● **MATERIAL PROVIDED**

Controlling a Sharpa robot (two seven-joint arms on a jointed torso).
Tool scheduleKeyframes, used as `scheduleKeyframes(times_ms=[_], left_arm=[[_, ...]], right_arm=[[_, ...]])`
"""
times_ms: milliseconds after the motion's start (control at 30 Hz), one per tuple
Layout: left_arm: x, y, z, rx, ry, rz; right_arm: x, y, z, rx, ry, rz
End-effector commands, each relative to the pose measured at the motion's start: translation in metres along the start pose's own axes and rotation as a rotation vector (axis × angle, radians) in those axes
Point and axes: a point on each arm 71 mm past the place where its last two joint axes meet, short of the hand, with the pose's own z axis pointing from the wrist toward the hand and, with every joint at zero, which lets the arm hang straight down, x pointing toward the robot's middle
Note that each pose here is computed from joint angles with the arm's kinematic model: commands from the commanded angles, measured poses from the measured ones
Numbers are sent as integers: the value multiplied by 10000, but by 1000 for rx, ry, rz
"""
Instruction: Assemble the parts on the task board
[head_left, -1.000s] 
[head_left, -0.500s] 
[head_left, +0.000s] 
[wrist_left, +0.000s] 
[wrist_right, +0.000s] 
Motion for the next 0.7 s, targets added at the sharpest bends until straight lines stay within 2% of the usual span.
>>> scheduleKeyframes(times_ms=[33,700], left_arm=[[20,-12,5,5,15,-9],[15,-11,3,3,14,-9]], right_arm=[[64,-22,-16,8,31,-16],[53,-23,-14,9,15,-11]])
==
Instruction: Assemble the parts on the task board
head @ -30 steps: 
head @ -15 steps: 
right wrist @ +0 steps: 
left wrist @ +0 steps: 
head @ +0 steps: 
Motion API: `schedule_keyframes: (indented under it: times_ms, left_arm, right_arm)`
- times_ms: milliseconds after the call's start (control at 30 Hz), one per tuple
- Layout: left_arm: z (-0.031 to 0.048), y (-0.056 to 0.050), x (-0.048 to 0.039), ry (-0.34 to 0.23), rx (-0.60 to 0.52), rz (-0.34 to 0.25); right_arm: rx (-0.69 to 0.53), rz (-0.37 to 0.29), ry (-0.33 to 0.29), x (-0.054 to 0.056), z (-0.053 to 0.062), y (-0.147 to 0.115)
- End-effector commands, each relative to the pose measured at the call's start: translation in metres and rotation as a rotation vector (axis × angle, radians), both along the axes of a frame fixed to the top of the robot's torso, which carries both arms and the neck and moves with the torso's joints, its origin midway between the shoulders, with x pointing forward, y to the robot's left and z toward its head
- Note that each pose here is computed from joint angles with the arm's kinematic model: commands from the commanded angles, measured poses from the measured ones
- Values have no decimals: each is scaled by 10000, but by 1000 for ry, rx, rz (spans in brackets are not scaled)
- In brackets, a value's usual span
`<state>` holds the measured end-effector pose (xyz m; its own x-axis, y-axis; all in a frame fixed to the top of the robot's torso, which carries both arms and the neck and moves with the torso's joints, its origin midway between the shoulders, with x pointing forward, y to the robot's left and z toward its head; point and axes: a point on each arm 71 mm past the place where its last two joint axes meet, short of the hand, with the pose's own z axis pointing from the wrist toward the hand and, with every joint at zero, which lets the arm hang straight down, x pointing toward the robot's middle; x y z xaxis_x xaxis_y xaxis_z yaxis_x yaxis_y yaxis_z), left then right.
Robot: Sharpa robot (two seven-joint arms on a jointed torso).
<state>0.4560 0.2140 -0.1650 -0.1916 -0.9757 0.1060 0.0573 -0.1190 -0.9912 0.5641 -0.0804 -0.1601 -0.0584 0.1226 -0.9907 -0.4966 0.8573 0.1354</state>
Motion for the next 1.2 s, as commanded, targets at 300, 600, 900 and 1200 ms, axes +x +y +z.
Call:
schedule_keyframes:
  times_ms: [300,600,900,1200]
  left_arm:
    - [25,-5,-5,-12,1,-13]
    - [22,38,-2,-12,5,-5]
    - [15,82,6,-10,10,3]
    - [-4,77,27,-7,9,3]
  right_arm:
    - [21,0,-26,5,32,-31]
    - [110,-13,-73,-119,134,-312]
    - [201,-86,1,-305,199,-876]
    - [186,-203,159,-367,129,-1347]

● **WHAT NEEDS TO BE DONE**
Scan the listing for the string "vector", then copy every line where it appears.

● **WRITTEN REPLY**
End-effector commands, each relative to the pose measured at the motion's start: translation in metres along the start pose's own axes and rotation as a rotation vector (axis × angle, radians) in those axes
- End-effector commands, each relative to the pose measured at the call's start: translation in metres and rotation as a rotation vector (axis × angle, radians), both along the axes of a frame fixed to the top of the robot's torso, which carries both arms and the neck and moves with the torso's joints, its origin midway between the shoulders, with x pointing forward, y to the robot's left and z toward its head

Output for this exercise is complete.